A quel punto il problema sarà solo sul come viaggiare, bisogna vedere se le nuove norme ci daranno voglia di farlo. Se ai turisti del nord dove il contagio è stato imponente sarà impedito di scendere al sud o meno; se funzionerà davvero l’app per dirci non ho capito bene cosa. Se insomma fra norme e tecnologia ci sentiremo di nuovo sicuri o se dovremo associare all’idea di viaggiare uno scenario da incubo che quindi preferiremo evitare, se non raggiungendo qualche eremo solitario (ma come tutte le mete solitarie, se tutti le vogliono poi ben presto finiscono di essere solitarie!).
Ancora oggi l’Istituto Sanitario ha detto che siamo lontani dal poter dare una patente di immunità, in futuro vedremo. La scienza e la tecnologia non possono tutto, piaccia o meno.

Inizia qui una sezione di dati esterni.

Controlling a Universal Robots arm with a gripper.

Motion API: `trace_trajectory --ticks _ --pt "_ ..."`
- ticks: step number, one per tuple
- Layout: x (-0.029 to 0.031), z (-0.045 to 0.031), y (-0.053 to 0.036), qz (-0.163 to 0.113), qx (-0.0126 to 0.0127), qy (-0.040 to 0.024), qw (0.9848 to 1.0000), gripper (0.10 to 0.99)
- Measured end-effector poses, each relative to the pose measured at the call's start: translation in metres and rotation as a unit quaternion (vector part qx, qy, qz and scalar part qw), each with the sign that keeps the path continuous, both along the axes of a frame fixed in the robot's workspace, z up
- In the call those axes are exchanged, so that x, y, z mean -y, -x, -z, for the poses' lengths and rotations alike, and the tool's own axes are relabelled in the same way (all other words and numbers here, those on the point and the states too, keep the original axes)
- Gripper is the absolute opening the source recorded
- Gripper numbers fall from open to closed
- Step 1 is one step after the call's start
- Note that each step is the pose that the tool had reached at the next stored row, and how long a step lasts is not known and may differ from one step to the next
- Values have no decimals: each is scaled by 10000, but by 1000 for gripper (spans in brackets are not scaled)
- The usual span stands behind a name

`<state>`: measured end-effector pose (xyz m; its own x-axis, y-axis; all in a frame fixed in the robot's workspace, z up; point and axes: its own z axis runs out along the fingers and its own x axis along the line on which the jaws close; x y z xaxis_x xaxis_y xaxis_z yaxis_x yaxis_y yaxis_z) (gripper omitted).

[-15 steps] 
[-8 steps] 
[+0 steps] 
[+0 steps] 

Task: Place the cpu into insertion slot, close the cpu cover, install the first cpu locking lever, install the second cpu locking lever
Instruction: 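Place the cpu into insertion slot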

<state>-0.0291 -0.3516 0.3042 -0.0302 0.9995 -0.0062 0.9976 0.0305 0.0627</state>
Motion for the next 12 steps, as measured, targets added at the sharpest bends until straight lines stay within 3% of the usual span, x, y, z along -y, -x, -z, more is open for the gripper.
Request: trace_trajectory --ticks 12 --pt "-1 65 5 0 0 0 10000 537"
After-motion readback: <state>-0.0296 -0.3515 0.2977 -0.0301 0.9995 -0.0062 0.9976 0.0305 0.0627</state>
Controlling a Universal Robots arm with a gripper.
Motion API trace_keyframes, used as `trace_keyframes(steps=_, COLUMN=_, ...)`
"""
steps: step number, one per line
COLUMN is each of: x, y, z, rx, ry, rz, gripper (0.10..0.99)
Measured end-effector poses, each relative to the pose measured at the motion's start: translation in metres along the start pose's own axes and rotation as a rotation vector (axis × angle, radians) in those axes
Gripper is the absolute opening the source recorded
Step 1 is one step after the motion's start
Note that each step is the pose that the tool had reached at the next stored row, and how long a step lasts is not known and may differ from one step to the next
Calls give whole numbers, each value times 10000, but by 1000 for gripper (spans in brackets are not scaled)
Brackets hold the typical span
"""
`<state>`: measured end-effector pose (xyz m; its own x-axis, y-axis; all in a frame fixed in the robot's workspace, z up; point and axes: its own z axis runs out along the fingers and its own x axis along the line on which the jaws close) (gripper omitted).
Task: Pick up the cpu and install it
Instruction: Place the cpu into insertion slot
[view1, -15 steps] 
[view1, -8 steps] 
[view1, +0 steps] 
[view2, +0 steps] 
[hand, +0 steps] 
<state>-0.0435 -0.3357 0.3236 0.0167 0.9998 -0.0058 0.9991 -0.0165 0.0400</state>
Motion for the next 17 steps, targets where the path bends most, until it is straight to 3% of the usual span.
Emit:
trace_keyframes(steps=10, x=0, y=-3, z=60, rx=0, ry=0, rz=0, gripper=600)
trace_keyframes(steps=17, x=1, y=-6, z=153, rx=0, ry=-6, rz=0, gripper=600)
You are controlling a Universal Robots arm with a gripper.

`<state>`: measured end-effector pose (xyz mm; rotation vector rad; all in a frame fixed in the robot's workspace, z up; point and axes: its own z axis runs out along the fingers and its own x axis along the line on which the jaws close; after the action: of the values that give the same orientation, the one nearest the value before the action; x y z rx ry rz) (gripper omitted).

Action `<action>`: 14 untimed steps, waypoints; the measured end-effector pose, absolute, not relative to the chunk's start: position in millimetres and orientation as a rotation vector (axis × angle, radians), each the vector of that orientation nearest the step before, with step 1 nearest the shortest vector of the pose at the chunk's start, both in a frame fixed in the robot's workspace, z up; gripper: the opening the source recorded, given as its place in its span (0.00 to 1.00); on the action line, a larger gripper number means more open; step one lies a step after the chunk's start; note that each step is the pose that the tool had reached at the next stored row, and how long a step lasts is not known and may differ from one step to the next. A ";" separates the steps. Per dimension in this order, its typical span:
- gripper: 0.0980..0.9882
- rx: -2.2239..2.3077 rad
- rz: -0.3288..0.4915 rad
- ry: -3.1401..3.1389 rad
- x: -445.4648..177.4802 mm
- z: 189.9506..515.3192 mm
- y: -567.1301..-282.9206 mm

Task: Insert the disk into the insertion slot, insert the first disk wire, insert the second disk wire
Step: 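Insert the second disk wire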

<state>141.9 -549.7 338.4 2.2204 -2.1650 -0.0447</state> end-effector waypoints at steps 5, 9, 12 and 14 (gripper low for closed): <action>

Per intenderci un conto è che ci chiedano di girare con le mascherine nei vicoli di un centro storico, che in fondo è un’usanza che fino a un mese fa non capivamo e un po’ forse ci inquietava, ma l’abbiamo già vista nelle nostre città ad opera di viaggiatori dell’estremo oriente. Non serve a nulla, è un atto di rispetto nei confronti di chi ci ospita, e se fa stare tutti più sereni pazienza, ce ne faremo una ragione e la porteremo. Già mi vedo la moda scatenarsi per renderle più agreable.
Ma al mare come la mettiamo? Un conto è chiedere di distanziare di più gli ombrelloni, altro sarebbe dover stare a mare con guanti e mascherine. Così come al ristorante sarà difficile mangiare con le mascherine! Meno complesso chiedere di viaggiare con le mascherine, tanto siamo fermi e seduti in qualche posto.
Ma probabilmente saranno prescelte mete minori, quelle dell’Italia interna solitamente meno battute. E, come in molti auspicano, attività all’aria aperta.
Gli scenari sono aperti, guai però avere fretta. Con buona pace degli operatori. Sarebbe tutto più semplice se ognuno se ne dovesse stare nella propria Regione, ma temo resterà un’utopia.